1. The geometry of the balanced ANOVA model (with fixed effects)

    2014-01-14
    Source

    Most usually, the mathematical treatment of Gaussian linear models starts with the matricial writing \(Y=X\beta+\sigma G\), where \(Y\) is a random vector modelling the \(n\) response values, \(X\) is a known matrix, \(\beta\) is a vector of unknown parameters, and \(G\) has the standard normal distribution on \(\mathbb{R}^n\).

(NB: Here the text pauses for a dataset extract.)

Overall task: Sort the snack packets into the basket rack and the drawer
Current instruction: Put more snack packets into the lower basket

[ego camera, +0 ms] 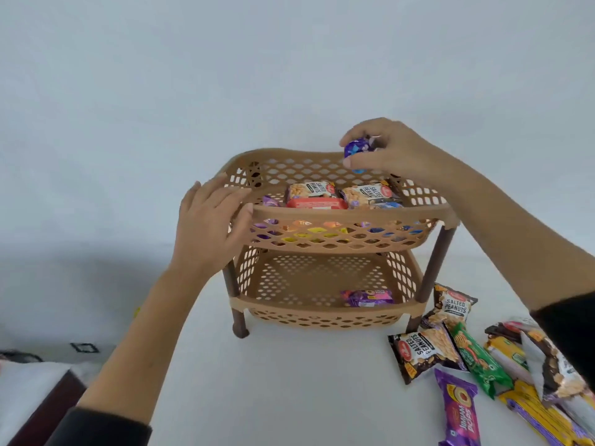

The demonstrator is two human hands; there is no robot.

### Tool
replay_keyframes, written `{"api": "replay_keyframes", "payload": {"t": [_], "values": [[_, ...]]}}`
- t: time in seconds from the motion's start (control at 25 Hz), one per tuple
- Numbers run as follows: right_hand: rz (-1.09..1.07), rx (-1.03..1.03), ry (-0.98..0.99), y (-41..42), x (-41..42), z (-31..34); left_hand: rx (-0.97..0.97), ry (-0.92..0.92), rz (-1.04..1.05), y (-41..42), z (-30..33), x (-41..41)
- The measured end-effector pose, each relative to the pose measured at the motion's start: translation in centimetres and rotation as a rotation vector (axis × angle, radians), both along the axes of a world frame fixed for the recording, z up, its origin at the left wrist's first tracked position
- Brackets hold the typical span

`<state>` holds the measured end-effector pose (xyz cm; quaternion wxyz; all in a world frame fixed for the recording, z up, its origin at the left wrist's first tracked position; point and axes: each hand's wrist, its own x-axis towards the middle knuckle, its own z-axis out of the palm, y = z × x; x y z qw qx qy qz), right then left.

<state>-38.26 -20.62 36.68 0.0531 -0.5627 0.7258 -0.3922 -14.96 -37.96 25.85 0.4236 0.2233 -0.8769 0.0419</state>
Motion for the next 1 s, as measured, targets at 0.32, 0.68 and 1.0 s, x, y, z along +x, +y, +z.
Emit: {"api": "replay_keyframes", "payload": {"t": [0.32,0.68,1.0], "values": [[0.122,0.471,0.29,-18.2,-0.2,-2.5,0.068,0.044,-0.295,-3.8,-0.2,0.0],[0.277,0.676,0.547,-24.8,-0.8,-5.1,0.093,0.207,-0.327,-4.4,-2.3,-1.1],[0.348,0.685,0.567,-24.5,-1.4,-4.7,0.105,0.233,-0.32,-4.2,-2.4,-1.2]]}}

    There are good reasons to use this matricial writing, however it is cleaner to treat the theory with the equivalent vector space notation \(Y = \mu + \sigma G\), where \(\mu\) is assumed to lie in a linear subspace \(W\) of \(\mathbb{R}^n\), corresponding to \(\text{Im}(X)\) in the matricial notation. For example, denoting by \(P_W\) the orthogonal projection on \(W\), the least-squares estimate \(\hat\mu\) of \(\mu\) is simply given by \(\hat\mu=P_Wy\) and the residuals are \(P_W^\perp y\), denoting by \(P^\perp_W\) the projection on the orthogonal complement of \(W\), and there is no need to consider \(W=\text{Im}(X)\) to derive the general principles of the theory. The balanced one-way ANOVA model, which is the topic of this article, illustrates this approach.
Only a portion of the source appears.